**EXERCISE**
The listing below contains a span that opens with the line containing "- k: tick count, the" and closes with the line containing "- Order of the". Return that span exactly.
START AVAILABLE DATA
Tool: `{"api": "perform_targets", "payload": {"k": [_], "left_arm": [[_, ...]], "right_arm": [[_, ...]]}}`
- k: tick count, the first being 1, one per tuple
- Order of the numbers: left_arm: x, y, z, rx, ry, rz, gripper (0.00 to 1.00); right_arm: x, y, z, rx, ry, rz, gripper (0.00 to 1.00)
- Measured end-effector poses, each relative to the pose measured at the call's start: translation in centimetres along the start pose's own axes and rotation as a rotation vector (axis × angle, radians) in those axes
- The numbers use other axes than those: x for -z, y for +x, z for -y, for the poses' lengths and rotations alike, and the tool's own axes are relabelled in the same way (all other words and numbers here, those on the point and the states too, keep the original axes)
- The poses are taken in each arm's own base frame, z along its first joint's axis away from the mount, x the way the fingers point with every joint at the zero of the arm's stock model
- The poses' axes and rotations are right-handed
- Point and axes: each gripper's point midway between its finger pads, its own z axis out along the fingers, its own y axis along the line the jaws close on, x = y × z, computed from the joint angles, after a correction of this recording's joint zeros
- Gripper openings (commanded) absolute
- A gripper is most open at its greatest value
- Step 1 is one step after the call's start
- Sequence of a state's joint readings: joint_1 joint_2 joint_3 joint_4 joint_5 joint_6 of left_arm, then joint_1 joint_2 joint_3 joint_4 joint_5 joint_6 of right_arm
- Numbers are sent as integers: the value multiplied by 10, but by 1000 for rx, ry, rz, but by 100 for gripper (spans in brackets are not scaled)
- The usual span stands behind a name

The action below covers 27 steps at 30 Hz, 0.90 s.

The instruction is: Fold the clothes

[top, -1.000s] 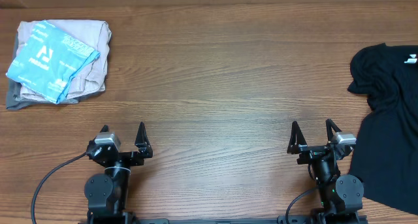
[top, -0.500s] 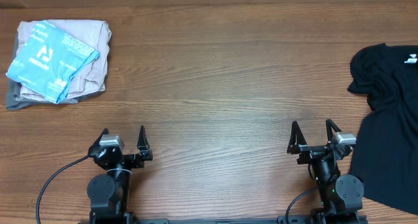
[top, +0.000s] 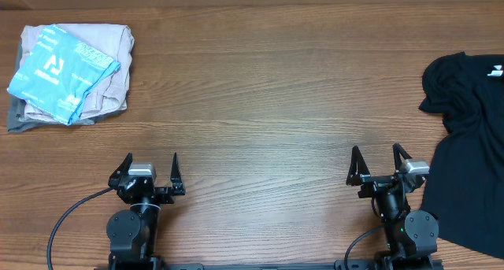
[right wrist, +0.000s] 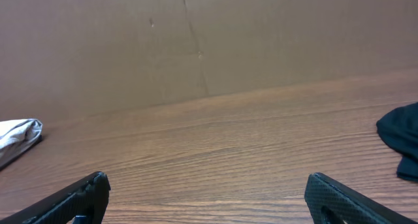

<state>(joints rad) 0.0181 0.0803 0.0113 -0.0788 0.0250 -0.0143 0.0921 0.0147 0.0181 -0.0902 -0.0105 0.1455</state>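
Note:
A crumpled black T-shirt (top: 471,144) lies unfolded at the table's right edge; its dark sleeve (right wrist: 400,142) shows at the right of the right wrist view. At the far left corner sits a pile of folded clothes (top: 75,73) with a light blue shirt on top; its pale edge (right wrist: 18,138) shows in the wrist view. My right gripper (top: 376,158) rests open and empty near the front edge, just left of the black shirt. My left gripper (top: 150,164) rests open and empty at the front left, far from both.
The wooden table (top: 268,89) runs between the pile and the black shirt. A brown cardboard wall (right wrist: 196,41) stands behind the far edge. Both arm bases sit at the front edge.
The left gripper has shifted slightly right and a little toward the front edge, squaring up at its resting spot. The right arm and both garments are unchanged.
The left arm was stretched out to the folded pile at the far left corner. Then it was blurred in front of the pile, apart from it. Then it sat folded at the front left, open, and now rests there. The right arm never moved.

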Motion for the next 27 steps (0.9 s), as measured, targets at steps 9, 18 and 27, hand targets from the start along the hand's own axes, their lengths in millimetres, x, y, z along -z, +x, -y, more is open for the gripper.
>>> {"api": "perform_targets", "payload": {"k": [9, 18, 27], "left_arm": [[0, 0, 0, 0, 0, 0, 100], [0, 0, 0, 0, 0, 0, 100], [0, 0, 0, 0, 0, 0, 100]], "right_arm": [[0, 0, 0, 0, 0, 0, 100], [0, 0, 0, 0, 0, 0, 100], [0, 0, 2, 84, 12, 2, 100]]}}
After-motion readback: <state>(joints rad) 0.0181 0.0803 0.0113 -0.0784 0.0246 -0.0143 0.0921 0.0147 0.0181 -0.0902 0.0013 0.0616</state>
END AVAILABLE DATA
**SOLUTION FOR THIS TASK**
- k: tick count, the first being 1, one per tuple
- Order of the numbers: left_arm: x, y, z, rx, ry, rz, gripper (0.00 to 1.00); right_arm: x, y, z, rx, ry, rz, gripper (0.00 to 1.00)

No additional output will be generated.